(Dataset excerpts)

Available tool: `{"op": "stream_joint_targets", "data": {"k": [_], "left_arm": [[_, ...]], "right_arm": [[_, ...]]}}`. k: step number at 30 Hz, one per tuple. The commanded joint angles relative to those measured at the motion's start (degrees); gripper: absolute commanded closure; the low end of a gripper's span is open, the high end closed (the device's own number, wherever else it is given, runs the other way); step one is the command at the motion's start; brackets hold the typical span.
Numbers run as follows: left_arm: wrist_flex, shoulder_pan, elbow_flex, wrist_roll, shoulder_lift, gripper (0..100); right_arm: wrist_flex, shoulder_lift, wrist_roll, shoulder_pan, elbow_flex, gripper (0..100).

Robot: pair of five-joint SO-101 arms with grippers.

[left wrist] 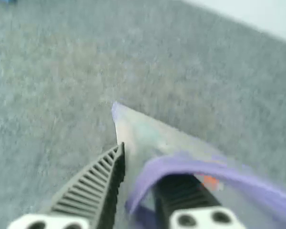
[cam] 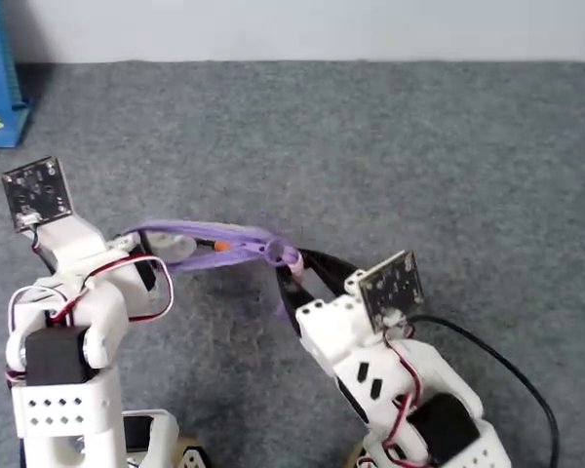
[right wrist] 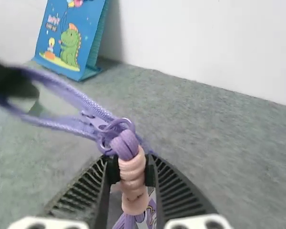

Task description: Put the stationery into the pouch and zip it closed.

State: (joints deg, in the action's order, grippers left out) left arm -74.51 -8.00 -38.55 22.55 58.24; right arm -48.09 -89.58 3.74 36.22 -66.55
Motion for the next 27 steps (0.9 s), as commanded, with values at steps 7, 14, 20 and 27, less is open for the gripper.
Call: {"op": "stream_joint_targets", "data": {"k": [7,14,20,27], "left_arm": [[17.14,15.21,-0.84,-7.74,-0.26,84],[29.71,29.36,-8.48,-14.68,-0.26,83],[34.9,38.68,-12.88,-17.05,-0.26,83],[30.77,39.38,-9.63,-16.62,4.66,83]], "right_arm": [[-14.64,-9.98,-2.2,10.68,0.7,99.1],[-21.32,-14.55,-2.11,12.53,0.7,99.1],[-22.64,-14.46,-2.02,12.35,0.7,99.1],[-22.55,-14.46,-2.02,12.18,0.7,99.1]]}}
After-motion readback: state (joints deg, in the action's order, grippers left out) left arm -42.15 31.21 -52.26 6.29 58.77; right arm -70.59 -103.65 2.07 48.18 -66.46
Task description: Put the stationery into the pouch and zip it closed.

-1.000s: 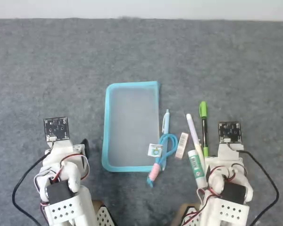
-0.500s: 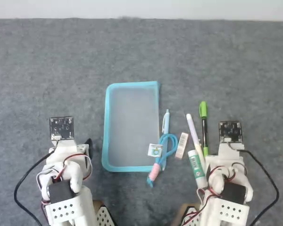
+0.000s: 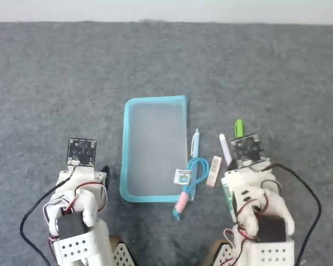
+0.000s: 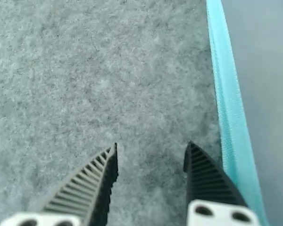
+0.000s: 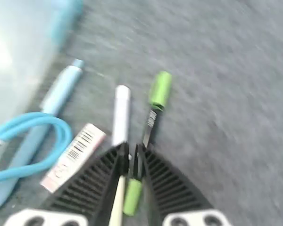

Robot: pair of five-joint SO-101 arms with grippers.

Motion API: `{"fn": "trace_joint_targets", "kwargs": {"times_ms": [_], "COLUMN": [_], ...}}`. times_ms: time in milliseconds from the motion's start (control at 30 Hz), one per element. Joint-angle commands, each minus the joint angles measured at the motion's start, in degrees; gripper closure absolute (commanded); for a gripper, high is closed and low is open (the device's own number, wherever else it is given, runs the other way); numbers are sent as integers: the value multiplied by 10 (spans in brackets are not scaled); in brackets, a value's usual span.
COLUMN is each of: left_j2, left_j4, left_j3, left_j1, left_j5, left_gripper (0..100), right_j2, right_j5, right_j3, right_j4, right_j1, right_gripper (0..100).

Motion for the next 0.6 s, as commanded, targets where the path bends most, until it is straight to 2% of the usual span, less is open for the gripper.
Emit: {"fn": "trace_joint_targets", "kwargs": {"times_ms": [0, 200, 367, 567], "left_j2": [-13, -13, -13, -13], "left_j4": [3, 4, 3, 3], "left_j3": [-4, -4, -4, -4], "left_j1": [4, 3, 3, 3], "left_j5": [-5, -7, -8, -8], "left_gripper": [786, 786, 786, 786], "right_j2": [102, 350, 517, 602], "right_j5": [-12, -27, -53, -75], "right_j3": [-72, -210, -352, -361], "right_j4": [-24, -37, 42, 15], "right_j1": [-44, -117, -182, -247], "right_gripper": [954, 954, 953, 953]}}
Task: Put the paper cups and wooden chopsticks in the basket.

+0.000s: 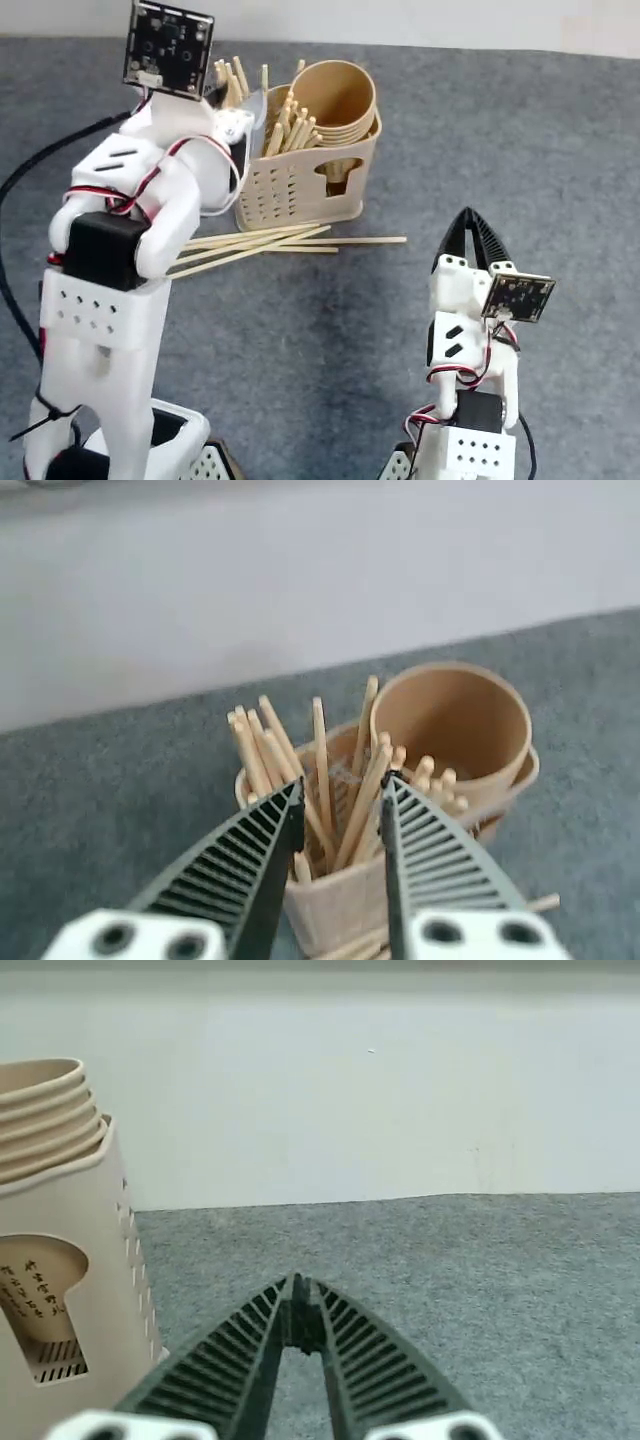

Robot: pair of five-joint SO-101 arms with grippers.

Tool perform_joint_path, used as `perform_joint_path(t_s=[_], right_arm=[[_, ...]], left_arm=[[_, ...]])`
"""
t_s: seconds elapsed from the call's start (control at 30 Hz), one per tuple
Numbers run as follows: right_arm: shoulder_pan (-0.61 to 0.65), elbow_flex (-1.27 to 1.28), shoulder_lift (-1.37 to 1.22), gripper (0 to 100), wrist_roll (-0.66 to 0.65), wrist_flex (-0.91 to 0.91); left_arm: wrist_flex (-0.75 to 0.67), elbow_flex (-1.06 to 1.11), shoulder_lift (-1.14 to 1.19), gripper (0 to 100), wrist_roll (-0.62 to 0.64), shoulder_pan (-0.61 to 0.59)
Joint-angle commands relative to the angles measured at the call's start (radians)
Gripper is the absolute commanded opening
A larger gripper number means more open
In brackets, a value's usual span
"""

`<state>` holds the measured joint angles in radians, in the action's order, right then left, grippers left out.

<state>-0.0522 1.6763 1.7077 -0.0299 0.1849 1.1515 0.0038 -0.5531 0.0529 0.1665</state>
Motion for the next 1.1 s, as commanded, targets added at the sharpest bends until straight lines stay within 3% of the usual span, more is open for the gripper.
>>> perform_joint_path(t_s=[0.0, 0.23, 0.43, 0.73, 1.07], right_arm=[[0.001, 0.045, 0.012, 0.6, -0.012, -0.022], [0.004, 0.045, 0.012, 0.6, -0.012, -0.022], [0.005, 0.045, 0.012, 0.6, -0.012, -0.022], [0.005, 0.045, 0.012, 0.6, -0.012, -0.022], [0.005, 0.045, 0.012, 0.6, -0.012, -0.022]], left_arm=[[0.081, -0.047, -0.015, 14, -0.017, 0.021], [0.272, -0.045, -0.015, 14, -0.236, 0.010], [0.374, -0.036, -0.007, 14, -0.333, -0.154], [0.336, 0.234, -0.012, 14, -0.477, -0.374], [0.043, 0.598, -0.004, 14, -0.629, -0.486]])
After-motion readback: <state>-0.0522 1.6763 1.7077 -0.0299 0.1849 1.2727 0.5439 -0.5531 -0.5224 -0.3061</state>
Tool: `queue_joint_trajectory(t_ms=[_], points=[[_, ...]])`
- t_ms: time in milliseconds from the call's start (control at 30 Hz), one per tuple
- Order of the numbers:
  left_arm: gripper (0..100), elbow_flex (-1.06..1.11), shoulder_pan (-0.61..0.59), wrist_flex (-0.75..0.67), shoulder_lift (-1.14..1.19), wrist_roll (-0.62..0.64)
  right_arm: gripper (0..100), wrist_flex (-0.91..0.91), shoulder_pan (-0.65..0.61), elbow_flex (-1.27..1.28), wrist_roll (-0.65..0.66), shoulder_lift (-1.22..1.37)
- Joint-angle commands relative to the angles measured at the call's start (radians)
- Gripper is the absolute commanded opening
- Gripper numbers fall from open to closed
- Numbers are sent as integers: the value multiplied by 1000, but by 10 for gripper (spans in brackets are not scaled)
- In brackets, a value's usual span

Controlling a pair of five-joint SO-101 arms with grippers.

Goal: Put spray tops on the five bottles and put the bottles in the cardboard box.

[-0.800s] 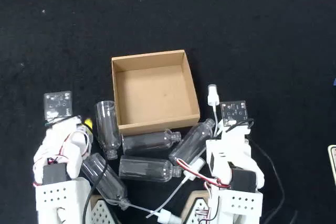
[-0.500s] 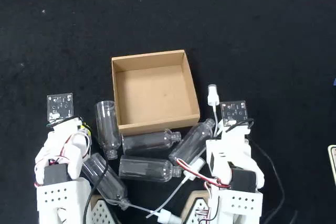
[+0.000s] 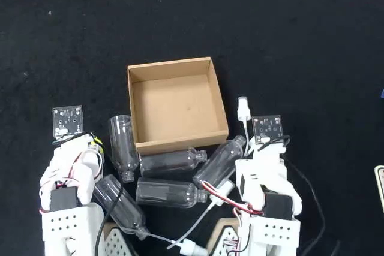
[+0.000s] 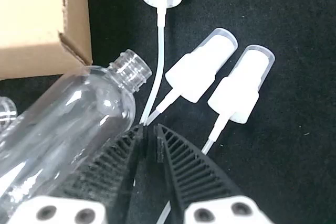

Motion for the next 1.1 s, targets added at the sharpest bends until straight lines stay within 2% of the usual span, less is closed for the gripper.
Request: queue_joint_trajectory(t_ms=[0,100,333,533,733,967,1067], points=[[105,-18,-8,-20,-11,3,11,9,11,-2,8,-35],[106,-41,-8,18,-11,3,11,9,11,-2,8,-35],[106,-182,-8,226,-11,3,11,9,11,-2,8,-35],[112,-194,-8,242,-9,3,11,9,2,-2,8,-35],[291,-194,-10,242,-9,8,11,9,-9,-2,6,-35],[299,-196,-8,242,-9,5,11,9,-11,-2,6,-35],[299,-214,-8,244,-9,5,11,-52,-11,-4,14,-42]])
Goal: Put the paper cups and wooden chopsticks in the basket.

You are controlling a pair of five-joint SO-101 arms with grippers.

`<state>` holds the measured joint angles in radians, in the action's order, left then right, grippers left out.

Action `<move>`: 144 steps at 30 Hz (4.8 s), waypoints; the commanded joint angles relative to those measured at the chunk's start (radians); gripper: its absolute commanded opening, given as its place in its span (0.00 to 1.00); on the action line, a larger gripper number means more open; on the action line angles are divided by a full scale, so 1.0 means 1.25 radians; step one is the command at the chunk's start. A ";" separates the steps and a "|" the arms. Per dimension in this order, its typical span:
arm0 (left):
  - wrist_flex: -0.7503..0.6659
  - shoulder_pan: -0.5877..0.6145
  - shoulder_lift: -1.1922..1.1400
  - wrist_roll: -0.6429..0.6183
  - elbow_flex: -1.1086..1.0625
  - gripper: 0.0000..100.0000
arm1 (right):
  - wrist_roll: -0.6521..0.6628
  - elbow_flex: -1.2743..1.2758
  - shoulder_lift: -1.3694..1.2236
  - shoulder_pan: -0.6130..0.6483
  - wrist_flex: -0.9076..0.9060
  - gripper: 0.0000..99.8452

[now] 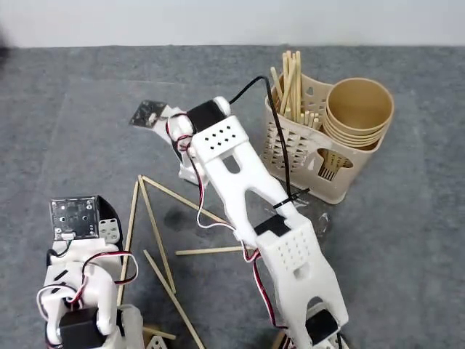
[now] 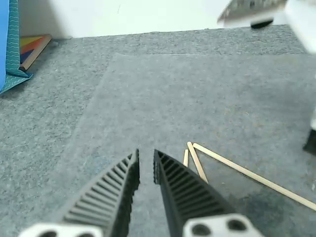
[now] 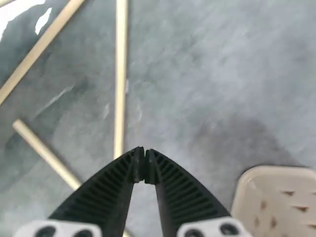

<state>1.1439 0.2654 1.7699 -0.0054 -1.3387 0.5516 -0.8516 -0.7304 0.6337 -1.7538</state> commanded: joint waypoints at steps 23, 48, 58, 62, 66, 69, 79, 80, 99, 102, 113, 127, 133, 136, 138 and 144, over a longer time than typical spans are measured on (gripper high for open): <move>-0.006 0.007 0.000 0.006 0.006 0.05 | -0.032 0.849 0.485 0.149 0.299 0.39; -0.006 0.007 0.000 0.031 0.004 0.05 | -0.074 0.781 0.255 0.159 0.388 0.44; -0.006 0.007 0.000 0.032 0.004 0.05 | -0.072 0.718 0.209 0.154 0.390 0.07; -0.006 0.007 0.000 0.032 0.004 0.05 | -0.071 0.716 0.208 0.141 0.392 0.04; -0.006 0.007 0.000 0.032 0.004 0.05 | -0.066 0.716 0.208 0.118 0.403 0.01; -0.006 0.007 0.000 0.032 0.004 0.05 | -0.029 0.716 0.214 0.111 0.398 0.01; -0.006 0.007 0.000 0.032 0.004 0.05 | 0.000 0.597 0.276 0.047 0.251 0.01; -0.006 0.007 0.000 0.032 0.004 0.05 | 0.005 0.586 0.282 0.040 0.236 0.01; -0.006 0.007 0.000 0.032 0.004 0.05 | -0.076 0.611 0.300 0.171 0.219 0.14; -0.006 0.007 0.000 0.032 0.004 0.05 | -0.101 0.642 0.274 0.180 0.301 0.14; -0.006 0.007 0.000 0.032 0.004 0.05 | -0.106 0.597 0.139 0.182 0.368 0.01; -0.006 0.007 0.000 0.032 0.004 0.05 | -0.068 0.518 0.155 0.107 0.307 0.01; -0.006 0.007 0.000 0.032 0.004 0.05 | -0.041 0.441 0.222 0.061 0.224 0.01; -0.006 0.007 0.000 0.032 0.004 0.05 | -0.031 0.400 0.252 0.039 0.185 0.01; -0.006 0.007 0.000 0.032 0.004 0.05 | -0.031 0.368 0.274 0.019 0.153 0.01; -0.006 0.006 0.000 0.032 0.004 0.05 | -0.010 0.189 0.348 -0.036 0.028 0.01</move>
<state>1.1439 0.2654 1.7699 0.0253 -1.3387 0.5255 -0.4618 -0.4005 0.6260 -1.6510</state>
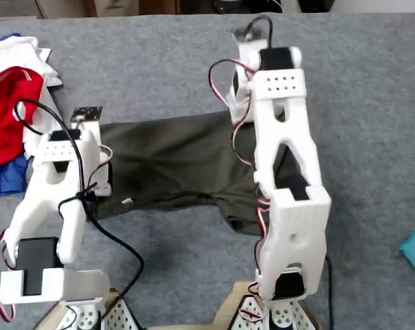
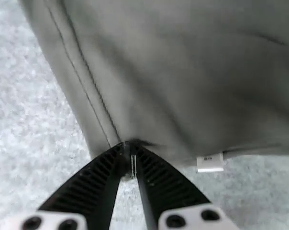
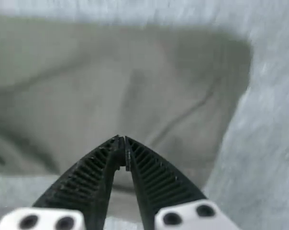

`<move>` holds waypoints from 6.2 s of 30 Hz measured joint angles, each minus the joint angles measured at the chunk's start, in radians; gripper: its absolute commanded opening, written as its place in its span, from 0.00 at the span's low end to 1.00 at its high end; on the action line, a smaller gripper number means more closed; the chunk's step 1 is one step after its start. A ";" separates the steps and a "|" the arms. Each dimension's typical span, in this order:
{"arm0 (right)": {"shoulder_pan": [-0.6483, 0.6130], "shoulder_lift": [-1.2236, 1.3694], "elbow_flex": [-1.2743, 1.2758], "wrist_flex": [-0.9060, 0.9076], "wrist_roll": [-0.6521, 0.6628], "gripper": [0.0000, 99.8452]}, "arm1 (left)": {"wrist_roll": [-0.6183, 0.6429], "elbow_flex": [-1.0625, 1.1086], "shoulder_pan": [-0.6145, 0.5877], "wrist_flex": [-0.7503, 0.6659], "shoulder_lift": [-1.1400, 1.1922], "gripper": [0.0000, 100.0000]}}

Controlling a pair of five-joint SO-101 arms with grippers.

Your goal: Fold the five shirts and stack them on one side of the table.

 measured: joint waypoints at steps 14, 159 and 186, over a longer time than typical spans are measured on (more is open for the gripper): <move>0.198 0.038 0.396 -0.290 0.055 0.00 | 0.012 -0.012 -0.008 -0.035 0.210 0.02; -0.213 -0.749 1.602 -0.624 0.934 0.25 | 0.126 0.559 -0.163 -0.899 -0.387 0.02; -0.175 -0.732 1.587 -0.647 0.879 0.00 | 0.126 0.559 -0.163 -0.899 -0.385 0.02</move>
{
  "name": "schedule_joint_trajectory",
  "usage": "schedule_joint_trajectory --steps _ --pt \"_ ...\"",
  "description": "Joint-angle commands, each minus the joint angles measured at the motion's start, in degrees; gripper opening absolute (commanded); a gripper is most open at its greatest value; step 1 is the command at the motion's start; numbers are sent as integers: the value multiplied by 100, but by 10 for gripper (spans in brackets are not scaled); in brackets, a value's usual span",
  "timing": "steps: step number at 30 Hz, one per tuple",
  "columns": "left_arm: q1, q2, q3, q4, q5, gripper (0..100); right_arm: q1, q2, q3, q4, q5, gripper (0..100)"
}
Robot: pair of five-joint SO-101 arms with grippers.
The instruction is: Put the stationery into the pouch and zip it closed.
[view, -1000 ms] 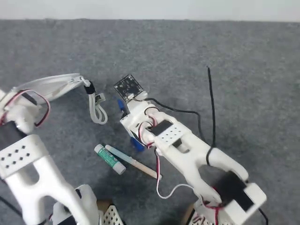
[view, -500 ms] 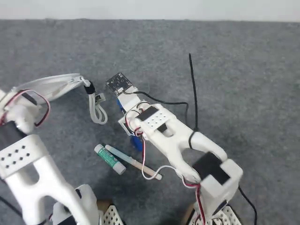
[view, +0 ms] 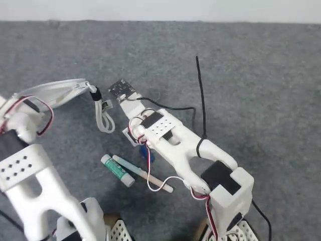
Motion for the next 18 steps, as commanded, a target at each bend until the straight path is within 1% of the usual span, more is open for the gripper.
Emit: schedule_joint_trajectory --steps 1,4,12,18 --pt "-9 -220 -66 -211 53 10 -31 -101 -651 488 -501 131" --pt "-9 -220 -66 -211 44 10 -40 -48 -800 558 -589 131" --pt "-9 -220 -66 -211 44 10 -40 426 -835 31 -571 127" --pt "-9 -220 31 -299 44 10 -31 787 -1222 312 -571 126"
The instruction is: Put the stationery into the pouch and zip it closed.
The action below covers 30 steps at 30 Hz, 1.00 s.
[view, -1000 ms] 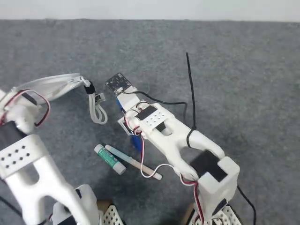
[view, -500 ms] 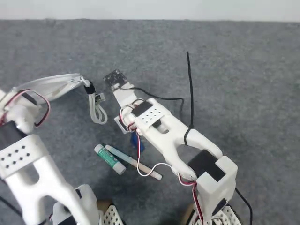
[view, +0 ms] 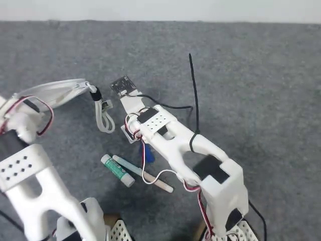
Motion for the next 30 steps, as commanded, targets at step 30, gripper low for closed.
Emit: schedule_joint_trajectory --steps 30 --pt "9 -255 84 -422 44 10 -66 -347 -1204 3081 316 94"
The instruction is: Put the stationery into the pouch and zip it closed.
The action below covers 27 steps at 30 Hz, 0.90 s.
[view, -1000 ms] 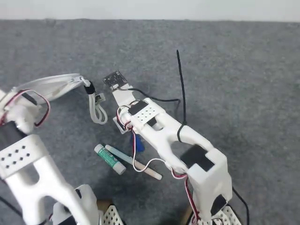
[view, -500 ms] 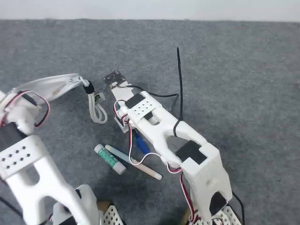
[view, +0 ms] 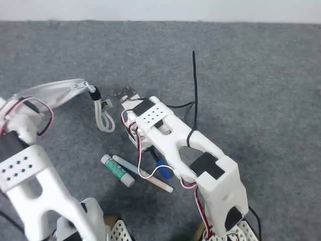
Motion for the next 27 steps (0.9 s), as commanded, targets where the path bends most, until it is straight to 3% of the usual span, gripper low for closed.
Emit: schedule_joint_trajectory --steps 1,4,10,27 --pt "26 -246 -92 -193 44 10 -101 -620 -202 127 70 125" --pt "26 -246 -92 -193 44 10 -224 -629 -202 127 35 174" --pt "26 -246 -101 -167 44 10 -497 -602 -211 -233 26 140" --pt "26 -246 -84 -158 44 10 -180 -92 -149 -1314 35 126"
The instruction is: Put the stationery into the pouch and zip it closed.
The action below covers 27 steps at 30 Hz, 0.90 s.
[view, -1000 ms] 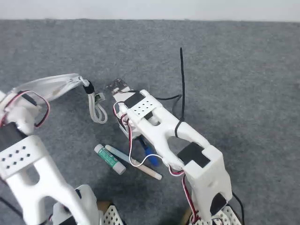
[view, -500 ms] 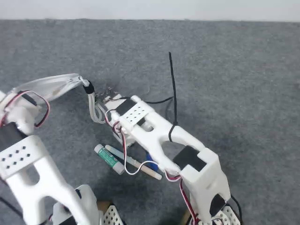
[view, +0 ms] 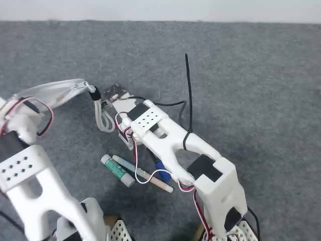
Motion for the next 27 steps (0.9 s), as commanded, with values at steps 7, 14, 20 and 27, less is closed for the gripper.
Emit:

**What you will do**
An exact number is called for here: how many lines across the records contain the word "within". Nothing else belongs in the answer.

**Exercise solution**
3